**Task instructions**. Take the entries below and print, exactly, the stretch from the line containing "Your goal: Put" through the line containing "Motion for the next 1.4", both included.

[[ Available data, beginning ]]

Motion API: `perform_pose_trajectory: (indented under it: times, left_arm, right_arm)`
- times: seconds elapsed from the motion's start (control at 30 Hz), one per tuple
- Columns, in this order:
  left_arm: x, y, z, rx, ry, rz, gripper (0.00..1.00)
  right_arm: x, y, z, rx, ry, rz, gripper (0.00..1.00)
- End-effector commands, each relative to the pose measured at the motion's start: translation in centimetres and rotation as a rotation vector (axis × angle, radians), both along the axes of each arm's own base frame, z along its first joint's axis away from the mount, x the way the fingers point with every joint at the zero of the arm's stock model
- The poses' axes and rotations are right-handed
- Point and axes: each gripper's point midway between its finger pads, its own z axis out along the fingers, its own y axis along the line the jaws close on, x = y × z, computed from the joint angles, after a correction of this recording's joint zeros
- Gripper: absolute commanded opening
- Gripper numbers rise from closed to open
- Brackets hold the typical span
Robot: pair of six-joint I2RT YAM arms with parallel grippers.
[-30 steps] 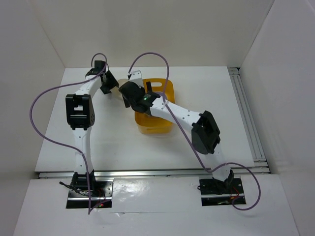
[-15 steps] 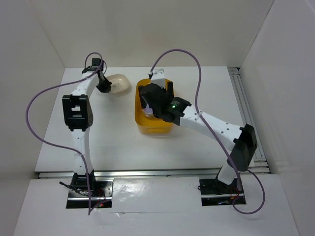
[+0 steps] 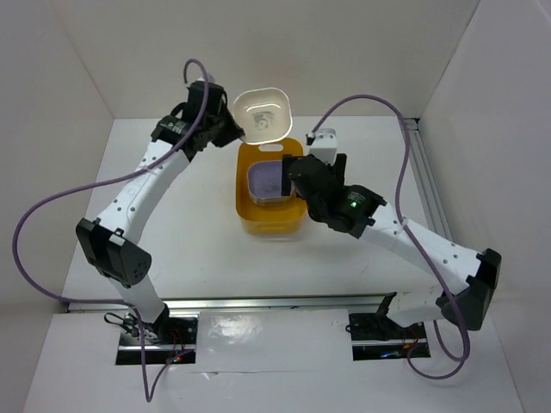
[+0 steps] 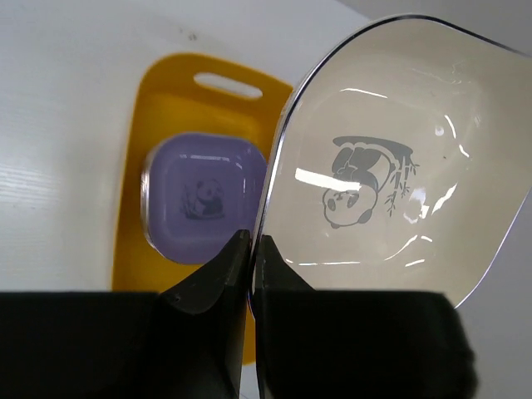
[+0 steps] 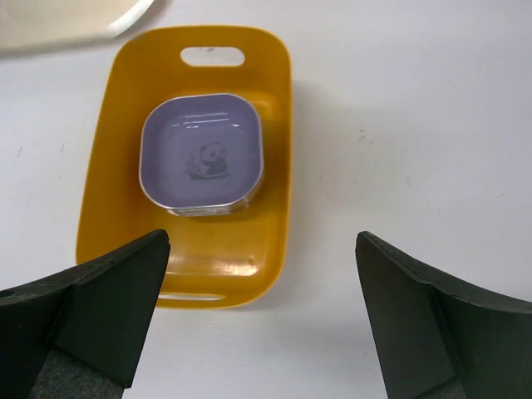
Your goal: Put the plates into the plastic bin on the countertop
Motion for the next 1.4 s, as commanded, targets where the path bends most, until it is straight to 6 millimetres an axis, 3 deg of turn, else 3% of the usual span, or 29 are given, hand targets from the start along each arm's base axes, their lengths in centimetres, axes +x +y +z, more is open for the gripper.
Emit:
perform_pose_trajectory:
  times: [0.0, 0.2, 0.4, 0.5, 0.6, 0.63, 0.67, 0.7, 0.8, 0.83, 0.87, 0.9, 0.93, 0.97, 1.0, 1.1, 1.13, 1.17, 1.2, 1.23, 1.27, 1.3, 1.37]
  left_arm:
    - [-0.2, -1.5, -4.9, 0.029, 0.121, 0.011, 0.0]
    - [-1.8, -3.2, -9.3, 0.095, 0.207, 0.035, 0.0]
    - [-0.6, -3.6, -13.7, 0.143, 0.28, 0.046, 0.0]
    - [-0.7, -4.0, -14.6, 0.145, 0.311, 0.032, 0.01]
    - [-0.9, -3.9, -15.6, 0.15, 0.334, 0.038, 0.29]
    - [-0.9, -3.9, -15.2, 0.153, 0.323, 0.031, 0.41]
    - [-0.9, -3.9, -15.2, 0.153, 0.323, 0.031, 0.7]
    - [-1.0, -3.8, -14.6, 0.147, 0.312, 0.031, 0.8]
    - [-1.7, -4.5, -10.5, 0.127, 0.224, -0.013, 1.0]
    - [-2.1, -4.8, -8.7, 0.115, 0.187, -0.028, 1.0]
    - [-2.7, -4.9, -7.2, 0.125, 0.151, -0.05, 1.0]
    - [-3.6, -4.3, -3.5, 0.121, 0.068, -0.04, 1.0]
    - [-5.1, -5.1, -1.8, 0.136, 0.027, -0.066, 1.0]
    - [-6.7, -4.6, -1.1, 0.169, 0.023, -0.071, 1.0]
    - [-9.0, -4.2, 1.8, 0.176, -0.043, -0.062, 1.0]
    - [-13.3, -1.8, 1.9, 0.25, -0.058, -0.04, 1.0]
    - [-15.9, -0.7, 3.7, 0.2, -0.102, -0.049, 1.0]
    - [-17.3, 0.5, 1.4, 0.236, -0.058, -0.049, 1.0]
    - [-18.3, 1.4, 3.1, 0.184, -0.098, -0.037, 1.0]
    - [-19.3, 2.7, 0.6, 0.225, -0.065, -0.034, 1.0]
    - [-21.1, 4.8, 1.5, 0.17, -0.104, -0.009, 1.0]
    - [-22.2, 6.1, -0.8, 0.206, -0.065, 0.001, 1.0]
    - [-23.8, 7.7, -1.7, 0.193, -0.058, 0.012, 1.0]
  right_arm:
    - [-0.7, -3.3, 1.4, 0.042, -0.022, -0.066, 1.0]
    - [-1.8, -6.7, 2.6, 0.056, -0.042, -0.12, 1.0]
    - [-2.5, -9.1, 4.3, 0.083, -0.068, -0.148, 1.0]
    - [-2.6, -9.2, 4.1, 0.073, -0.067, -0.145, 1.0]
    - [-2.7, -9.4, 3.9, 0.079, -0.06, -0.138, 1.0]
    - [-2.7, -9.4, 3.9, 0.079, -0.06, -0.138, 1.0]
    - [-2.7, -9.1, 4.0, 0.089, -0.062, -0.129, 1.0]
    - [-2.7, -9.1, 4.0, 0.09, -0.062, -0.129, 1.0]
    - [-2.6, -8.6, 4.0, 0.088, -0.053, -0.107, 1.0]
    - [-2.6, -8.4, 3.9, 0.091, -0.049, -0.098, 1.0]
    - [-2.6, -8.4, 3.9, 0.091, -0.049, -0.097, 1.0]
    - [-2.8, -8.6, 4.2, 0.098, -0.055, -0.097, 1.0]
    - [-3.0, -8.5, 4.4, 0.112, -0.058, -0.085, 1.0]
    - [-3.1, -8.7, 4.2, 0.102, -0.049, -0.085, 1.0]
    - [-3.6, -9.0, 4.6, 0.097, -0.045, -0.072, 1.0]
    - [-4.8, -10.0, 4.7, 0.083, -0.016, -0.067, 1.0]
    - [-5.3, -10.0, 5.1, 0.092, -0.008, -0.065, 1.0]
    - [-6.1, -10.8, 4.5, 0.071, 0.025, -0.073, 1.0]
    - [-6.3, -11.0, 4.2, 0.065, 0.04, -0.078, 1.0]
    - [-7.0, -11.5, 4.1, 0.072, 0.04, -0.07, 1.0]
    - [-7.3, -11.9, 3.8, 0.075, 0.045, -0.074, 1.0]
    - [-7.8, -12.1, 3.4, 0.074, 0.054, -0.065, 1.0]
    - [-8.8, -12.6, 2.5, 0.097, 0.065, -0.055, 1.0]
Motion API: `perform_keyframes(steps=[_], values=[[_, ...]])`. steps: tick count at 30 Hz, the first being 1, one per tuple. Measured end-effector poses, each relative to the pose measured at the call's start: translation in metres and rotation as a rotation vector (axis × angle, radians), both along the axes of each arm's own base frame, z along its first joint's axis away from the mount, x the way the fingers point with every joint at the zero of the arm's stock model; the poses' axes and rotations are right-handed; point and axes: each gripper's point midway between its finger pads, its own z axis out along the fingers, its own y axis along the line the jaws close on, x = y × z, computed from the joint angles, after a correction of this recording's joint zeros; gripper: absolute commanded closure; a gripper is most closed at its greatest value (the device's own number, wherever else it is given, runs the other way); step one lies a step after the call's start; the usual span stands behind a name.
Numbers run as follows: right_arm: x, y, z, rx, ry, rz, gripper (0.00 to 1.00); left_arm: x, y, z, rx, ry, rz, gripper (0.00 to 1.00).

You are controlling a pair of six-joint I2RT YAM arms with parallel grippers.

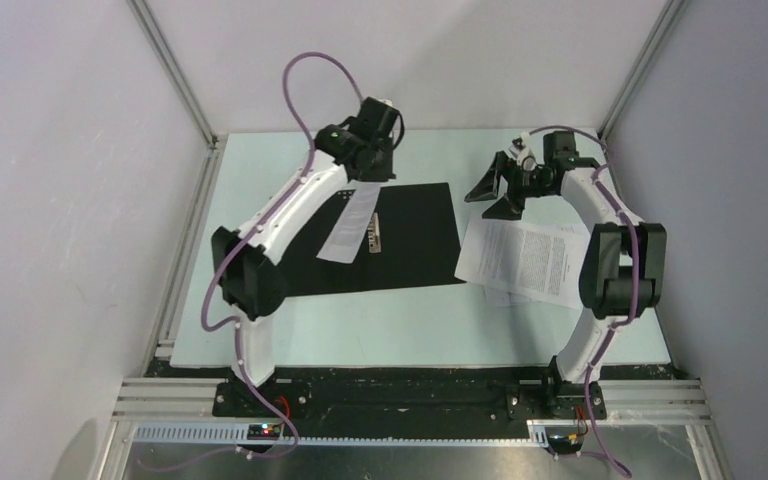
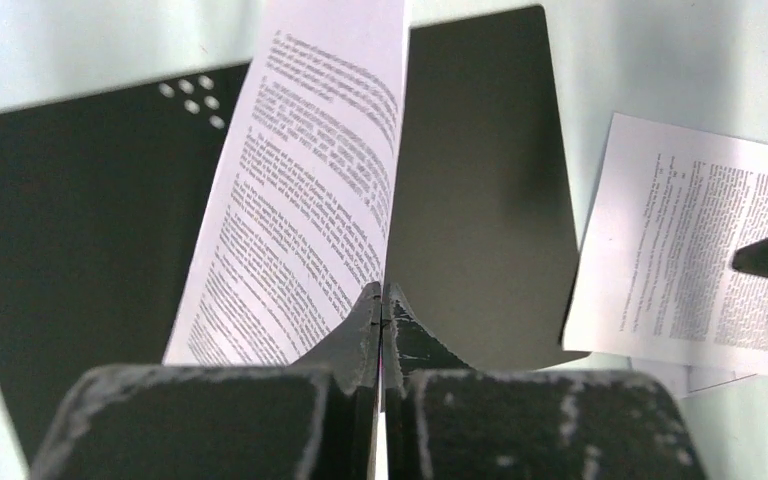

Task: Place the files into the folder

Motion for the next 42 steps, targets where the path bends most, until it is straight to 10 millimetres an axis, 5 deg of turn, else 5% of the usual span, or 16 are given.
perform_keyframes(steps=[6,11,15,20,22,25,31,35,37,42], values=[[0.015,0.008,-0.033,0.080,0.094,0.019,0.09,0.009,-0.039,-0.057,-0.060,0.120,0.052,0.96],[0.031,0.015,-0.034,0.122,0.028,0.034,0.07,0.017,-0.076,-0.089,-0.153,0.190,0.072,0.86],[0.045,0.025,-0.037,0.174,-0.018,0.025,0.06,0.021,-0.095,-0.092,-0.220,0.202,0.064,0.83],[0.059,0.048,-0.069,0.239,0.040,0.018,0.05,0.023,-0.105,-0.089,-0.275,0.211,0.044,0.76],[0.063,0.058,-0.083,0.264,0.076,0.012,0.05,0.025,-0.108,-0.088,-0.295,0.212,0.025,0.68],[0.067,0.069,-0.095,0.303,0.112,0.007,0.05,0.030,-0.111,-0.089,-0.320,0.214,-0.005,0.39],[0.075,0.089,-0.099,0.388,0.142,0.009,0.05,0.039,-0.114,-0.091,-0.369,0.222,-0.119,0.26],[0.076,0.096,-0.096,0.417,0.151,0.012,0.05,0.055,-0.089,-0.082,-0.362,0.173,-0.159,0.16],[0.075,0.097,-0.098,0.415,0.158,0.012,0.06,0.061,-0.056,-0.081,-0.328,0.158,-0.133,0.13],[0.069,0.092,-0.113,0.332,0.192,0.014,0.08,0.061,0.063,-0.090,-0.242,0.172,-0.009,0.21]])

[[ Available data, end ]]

**Exercise output**.
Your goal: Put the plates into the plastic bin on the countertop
Motion for the next 1.4 s, as commanded, targets where the path bends most, until it is straight to 6 millimetres an axis, 3 deg of turn, else 3% of the usual span, or 29 are given, hand targets from the start along each arm's base axes, their lengths in centimetres, axes +x +y +z, more is open for the gripper.

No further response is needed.